Given the complex historical ancestry of the Batswana and the apparent genetic isolation in comparison with East and West African populations, we then assessed evidence of structure between our cohort and populations represented in 1000 Genomes under a maximum likelihood-based model using ADMIXTURE v.1.3.0 (see Subjects and Methods). Using 501,963 WES autosomal markers, we compared West African, East African, and Southern African population groups (Figure 4) from 1000 Genomes and AGVP. This cross-validation error for the model was minimized at K = 3 (see Subjects and Methods), with clusters K2 and K3 separating the populations into West and East, with Batswana and the other Southern African populations appearing closer to the East African Luhya (LWK) population. Cluster K4 distinguished West African populations and at cluster K5 Batswana and the other Southern African populations had a component distinct from both the LWK and the West African populations. Cluster K6 demonstrated the higher level of sub-structure within the Southern African populations with respect to their West African and East African counterparts from 1000 Genomes; this highlights the level of structure that exists between our populations and the reference populations found within databases. When we included non-African ancestral groups (European, South Asian, and East Asian populations) in the model, we observed minimal Eurasian ancestral components within the Botswana population, suggesting minimal admixture between our cohort and these population groups (Figure S3).

Figure 4.

Figure 4

Admixture Analysis of Botswana and African Populations

The x axis shows the populations that were included in the ADMIXTURE unsupervised clustering maximum likelihood model. The width of each column represents the number of individuals within the listed population. Each row is independent of the other rows and the colors reflect the different genomic proportions that are derived from the African populations included in the model. The y axis represents a proportion ranging from 0 to 1. More uniform color within a given column suggests a genome composed of fewer contributing components, while increased color suggests an individual genome made up of multiple components from the surveyed populations. Abbreviations: GWD, Gambians in the Western Divisions of the Gambia; MSL, Mende in Sierra Leone; YRI, Yoruba in Nigeria; ESN, Esan in Nigeria; BOT, Batswana; SOT, Sotho from the African Genome Variation Project; ZUL, Zulu from the African Genome Variation Project.
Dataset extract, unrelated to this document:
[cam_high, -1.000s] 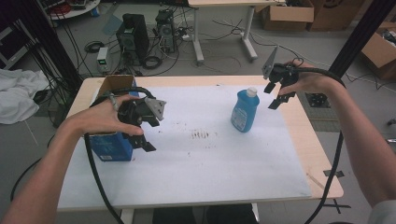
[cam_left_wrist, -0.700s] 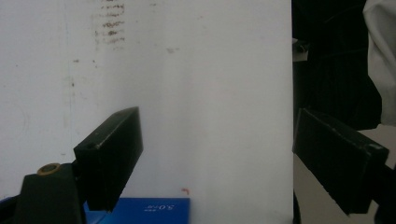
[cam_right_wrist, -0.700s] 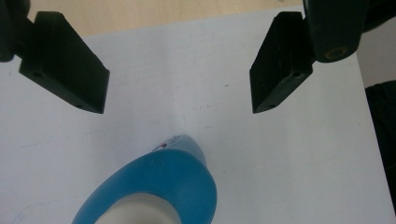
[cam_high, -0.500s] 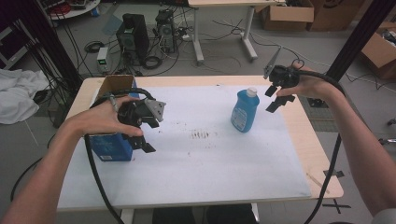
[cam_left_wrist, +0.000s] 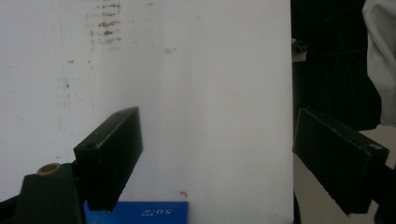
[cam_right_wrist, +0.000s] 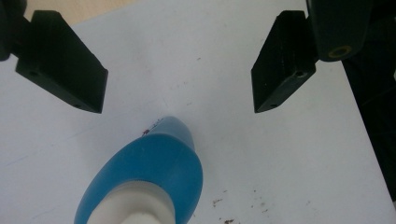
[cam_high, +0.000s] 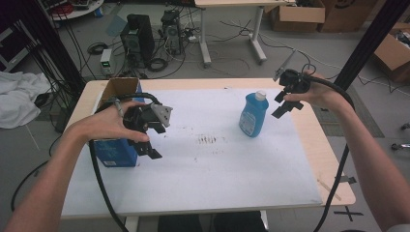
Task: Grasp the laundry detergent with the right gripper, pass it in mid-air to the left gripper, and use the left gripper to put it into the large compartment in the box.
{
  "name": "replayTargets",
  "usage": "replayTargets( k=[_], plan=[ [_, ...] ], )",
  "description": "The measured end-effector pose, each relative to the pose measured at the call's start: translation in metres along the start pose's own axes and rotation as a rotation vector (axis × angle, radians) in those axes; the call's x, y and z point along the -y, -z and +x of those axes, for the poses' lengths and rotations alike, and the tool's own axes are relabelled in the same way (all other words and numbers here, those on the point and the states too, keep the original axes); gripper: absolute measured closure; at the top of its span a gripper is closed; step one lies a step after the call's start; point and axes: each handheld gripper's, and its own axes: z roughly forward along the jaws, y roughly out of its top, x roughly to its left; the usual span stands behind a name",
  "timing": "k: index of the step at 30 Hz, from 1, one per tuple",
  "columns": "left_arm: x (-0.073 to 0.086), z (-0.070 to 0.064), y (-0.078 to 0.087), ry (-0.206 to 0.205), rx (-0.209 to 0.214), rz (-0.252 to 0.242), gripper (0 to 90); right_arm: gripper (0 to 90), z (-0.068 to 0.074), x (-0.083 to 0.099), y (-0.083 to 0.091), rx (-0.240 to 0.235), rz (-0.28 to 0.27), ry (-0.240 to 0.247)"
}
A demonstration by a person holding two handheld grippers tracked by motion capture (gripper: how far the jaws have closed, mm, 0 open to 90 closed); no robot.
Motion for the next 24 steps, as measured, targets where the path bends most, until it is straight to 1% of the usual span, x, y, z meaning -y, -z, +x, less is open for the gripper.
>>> replayTargets(
  k=[2,3,6,9,12,13,14,16,17,20,21,22,23,24],
  plan=[
    [0.0,0.0,-0.002,-0.001,0.0,-0.004,16.8,18.6,0.001,0.0,-0.001,0.004,-0.002,-0.009],
    [0.0,0.0,-0.002,-0.001,0.001,0.0,16.7,18.6,0.003,0.0,-0.003,0.01,-0.007,-0.032],
    [0.001,0.0,-0.002,-0.001,0.002,0.003,16.8,18.6,0.005,-0.001,-0.006,0.024,-0.02,-0.055],
    [0.001,0.0,-0.002,0.001,0.002,0.003,16.7,18.5,0.006,0.0,-0.009,0.047,-0.024,-0.081],
    [0.002,0.0,-0.002,-0.002,0.001,0.001,16.8,18.4,0.007,0.001,-0.013,0.056,-0.036,-0.118],
    [0.003,0.0,-0.002,-0.008,-0.002,0.006,16.7,18.6,0.007,0.001,-0.014,0.058,-0.039,-0.124],
    [0.003,-0.001,-0.002,0.0,-0.004,0.0,16.8,18.6,0.008,0.001,-0.016,0.06,-0.037,-0.125],
    [0.003,-0.001,-0.002,0.0,-0.005,0.0,16.8,18.7,0.009,0.002,-0.019,0.06,-0.041,-0.125],
    [0.004,-0.001,-0.002,0.003,-0.004,0.001,16.7,18.6,0.009,0.003,-0.021,0.059,-0.046,-0.133],
    [0.004,0.0,-0.002,-0.001,-0.002,0.002,16.8,18.4,0.011,0.004,-0.024,0.079,-0.063,-0.142],
    [0.005,-0.001,-0.003,0.001,-0.002,-0.005,16.8,18.4,0.012,0.004,-0.025,0.086,-0.067,-0.153],
    [0.005,-0.001,-0.003,0.001,-0.002,-0.005,16.7,18.4,0.012,0.004,-0.025,0.086,-0.067,-0.153],
    [0.005,-0.001,-0.004,0.005,-0.002,-0.004,16.7,18.4,0.013,0.005,-0.027,0.096,-0.08,-0.161],
    [0.005,-0.001,-0.004,0.005,-0.002,-0.004,16.8,18.4,0.013,0.005,-0.027,0.095,-0.085,-0.163]
  ],
)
Batswana Show Minimal Population Stratification, but a High Degree of Relatedness

We then assessed substructure within the Botswana population based on self-reported ethnicity and Guthrie language. Somewhat surprisingly, given strong self-identification of ethnic affiliations within the country, the resulting PCA plot showed little evidence for genetic substructure within the Botswana population on the first two principal components (PCs) (1.56% of variance; Figure 5A). Self-reported ethnicities were distributed in a cline along PC1 with non-Sotho-Tswana groups at the edges. When we repeated this analysis using the language associated with individuals’ self-reported ancestry, there were again no easily distinguishable clusters (Figure S4A); the majority of individuals clustered on a cline along principal component 2, with individuals that speak Kalanga (a non-Sotho-Tswana language) tending toward the extremes of the cline, which was consistent with expectations based on self-reported ethnicity.

Figure 5.

Figure 5

Population Stratification and IBD in the Botswana Population

(A) PCA analysis of Botswana population; each point indicates an individual defined by their self-reported ancestry.

(B) Mean length of pairwise IBD segments shared within Botswana, 1000 Genomes phase 3 FIN, and the Uganda populations. Each dot represents a pairwise IBD comparison between two individuals; scale has been normalized to the same value (based on FIN) for all the plots.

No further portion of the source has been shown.